Task directions ::
With the pictures removed, please write out every line below exactly as given.

════

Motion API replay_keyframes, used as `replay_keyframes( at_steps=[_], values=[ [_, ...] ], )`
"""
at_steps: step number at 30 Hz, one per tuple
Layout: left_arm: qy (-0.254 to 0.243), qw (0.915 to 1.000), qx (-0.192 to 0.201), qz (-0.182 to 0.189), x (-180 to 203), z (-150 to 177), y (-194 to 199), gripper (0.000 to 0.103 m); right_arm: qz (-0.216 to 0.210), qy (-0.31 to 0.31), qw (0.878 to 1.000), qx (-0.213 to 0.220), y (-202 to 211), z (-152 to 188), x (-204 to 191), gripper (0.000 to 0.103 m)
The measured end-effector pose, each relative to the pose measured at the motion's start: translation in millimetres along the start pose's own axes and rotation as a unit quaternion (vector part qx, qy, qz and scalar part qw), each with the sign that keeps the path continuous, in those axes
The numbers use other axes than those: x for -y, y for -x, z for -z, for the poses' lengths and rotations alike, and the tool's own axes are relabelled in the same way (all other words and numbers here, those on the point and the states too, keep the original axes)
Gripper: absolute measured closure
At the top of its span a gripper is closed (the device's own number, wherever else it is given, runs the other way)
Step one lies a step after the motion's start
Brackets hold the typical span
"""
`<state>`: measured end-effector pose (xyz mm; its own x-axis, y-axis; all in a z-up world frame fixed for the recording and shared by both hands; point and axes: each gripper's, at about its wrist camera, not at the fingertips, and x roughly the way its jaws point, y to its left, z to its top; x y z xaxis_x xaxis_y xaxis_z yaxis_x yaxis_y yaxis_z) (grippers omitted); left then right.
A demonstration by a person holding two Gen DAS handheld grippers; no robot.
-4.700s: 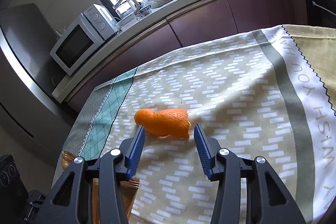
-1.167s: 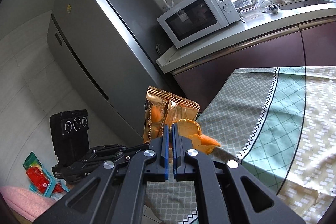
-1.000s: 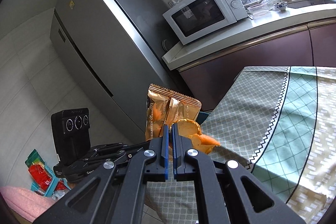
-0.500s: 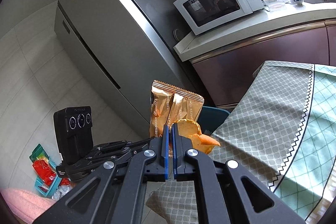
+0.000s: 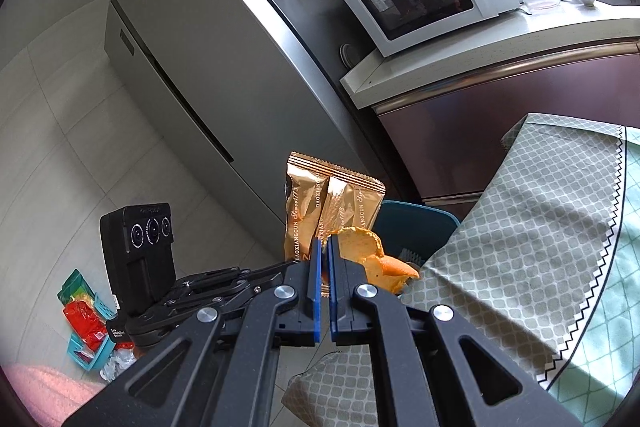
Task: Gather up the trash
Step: 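Carry the gold packet and orange peel toward the teal bin, then lower both tools over the teal bin and open them to drop the trash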
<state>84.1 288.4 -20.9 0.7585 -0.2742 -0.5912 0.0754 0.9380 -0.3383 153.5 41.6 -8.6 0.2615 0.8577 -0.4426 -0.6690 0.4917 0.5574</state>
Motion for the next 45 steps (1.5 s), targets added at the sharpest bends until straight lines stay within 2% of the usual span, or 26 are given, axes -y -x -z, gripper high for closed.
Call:
replay_keyframes(
  at_steps=[21,45],
  values=[
    [0.033,0.9983,-0.014,-0.045,-41.1,-0.4,-23.5,0.102,0.003,-0.011,0.999,-0.043,-62.9,-11.3,9.3,0.101],
    [0.054,0.9955,-0.048,-0.062,-62.6,11.8,-65.7,0.102,0.035,-0.025,0.995,-0.091,-118.2,-7.0,29.6,0.101]
  ],
)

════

Written answer ::
Motion API replay_keyframes, used as `replay_keyframes( at_steps=[_], values=[ [_, ...] ], )`
"""
at_steps: step number at 30 Hz, one per tuple
Layout: left_arm: qy (-0.254 to 0.243), qw (0.915 to 1.000), qx (-0.192 to 0.201), qz (-0.182 to 0.189), x (-180 to 203), z (-150 to 177), y (-194 to 199), gripper (0.000 to 0.103 m); right_arm: qz (-0.216 to 0.210), qy (-0.31 to 0.31), qw (0.878 to 1.000), qx (-0.213 to 0.220), y (-202 to 211), z (-152 to 188), x (-204 to 191), gripper (0.000 to 0.103 m)
The measured end-effector pose, each relative to the pose measured at the motion's start: translation in millimetres along the start pose's own axes and rotation as a unit quaternion (vector part qx, qy, qz and scalar part qw), each with the sign that keeps the path continuous, in those axes
The numbers use other axes than those: x for -y, y for -x, z for -z, for the poses' lengths and rotations alike, and the tool's own axes are relabelled in the same way (all other words and numbers here, those on the point and the states too, keep the original axes)
Gripper: absolute measured closure
At the top of its span a gripper is closed (the device's own number, wherever else it is given, runs the other way)
Step one lies a step after the motion's start
Brackets hold the typical span
"""
`<state>`: measured end-effector pose (xyz mm; its own x-axis, y-axis; all in a z-up world frame fixed for the recording and shared by both hands; point and axes: each gripper's, at about its wrist camera, not at the fingertips, and x roughly the way its jaws point, y to its left, z to its top; x y z xaxis_x xaxis_y xaxis_z yaxis_x yaxis_y yaxis_z) (grippers omitted); left then right.
A demonstration by a person holding two Gen DAS handheld grippers; no robot.
-4.700s: 
-1.167s: 
-1.000s: 
-0.500s: 
+0.000s: 
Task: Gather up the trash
Step: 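Carry the gold packet and orange peel toward the teal bin, then lower both tools over the teal bin and open them to drop the trash
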<state>84.1 288.4 -20.9 0.7585 -0.2742 -0.5912 0.0754 0.9380 -0.3383 153.5 41.6 -8.6 0.2615 0.8577 -0.4426 -0.6690 0.4917 0.5574</state>
Motion for the next 45 steps (1.5 s), targets added at the sharpest bends until straight lines stay within 2% of the usual span, or 26 are given, axes -y -x -z, gripper high for closed.
Call:
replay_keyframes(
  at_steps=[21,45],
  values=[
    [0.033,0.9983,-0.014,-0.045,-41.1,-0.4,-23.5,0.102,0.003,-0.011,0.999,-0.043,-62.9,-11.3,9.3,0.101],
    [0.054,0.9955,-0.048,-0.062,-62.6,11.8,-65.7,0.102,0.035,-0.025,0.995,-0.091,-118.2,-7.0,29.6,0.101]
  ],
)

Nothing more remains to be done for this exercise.